Check every line in the listing below for "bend". Copy the ones where it occurs.

#### Provided information

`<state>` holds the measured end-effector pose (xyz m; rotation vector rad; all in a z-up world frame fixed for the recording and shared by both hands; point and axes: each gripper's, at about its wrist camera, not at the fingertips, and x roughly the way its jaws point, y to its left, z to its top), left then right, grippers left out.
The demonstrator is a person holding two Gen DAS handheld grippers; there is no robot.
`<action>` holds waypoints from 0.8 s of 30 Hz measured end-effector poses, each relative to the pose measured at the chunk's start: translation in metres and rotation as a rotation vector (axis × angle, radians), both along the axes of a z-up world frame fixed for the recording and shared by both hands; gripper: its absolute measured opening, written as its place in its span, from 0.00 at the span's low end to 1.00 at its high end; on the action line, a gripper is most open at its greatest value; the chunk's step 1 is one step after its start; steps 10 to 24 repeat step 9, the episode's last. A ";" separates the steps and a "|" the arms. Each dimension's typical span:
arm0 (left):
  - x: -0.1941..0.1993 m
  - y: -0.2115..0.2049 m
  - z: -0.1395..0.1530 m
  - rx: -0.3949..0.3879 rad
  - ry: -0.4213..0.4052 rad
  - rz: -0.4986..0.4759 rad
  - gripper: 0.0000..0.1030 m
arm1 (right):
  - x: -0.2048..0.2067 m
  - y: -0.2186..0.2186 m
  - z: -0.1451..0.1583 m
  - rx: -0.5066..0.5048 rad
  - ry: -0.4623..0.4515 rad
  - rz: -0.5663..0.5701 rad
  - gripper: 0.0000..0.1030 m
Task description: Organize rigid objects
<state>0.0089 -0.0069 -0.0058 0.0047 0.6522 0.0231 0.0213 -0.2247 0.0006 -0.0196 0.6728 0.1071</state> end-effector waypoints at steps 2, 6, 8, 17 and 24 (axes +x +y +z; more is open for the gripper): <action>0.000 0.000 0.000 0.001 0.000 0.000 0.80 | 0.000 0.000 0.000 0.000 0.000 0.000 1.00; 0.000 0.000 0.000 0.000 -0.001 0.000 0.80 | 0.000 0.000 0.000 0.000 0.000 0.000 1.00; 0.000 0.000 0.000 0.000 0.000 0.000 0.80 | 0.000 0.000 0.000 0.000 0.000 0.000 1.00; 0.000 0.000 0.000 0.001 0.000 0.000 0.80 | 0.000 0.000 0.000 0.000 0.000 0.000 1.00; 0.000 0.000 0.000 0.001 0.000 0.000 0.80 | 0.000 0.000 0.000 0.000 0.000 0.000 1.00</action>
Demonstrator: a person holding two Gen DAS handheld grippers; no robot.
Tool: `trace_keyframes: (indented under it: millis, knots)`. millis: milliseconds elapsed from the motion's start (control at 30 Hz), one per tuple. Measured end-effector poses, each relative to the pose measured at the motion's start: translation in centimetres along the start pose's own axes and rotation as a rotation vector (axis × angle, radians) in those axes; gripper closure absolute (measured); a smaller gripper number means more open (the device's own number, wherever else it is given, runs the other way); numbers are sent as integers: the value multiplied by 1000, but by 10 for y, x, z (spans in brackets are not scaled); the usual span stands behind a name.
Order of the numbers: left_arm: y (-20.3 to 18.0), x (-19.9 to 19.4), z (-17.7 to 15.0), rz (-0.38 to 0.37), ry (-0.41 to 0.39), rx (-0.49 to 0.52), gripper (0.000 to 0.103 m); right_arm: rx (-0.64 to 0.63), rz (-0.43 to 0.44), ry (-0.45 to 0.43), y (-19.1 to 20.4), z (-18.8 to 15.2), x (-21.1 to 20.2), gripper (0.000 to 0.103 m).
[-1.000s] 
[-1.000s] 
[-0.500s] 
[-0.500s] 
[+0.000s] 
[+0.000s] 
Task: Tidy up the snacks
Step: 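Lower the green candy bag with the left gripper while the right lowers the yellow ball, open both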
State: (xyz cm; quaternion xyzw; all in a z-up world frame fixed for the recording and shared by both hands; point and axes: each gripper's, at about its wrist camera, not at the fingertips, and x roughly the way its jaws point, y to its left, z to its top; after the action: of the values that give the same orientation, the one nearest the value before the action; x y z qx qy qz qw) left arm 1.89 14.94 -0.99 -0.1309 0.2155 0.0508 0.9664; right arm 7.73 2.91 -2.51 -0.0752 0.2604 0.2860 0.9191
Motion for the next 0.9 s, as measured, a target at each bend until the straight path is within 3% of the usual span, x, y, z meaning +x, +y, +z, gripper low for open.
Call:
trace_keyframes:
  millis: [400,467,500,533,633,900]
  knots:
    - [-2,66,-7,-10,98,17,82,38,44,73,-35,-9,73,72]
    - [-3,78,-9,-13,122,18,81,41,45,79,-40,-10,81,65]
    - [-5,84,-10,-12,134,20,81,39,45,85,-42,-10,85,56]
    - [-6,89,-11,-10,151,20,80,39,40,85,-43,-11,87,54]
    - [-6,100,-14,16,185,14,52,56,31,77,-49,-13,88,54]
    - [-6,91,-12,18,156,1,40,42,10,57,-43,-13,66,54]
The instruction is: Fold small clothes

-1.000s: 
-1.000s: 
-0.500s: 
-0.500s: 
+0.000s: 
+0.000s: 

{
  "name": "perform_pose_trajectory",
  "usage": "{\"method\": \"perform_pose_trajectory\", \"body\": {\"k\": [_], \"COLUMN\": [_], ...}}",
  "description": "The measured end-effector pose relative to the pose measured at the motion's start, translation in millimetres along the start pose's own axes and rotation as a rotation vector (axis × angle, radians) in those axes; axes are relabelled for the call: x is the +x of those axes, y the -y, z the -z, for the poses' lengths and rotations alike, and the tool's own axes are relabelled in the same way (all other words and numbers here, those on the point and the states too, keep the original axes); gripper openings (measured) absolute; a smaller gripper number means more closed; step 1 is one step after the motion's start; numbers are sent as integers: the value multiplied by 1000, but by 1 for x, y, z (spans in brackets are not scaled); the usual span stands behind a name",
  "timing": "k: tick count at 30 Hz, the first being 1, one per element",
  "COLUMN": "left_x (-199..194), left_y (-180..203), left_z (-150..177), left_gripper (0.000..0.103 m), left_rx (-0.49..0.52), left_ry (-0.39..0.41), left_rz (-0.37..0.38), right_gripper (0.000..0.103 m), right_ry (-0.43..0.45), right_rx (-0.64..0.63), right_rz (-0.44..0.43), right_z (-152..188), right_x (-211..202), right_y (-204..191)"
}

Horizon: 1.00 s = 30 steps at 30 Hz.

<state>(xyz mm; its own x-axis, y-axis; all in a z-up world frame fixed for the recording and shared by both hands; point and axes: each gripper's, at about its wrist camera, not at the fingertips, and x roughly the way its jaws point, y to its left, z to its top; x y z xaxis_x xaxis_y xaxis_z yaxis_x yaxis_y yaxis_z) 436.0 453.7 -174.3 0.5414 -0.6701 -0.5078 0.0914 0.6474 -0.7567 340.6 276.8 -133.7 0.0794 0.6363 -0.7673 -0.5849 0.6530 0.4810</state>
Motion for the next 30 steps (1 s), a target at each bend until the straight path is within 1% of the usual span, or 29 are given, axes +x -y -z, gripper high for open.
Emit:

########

#### Solution
Motion for the next 0.9 s, as measured, a target at each bend until the straight path is within 3% of the usual span, x, y, z meaning +x, +y, +z, gripper low for open.
Motion for the next 30 steps (1 s), a target at each bend until the straight path is within 1% of the usual span, or 29 are given, axes +x -y -z, gripper high for open.

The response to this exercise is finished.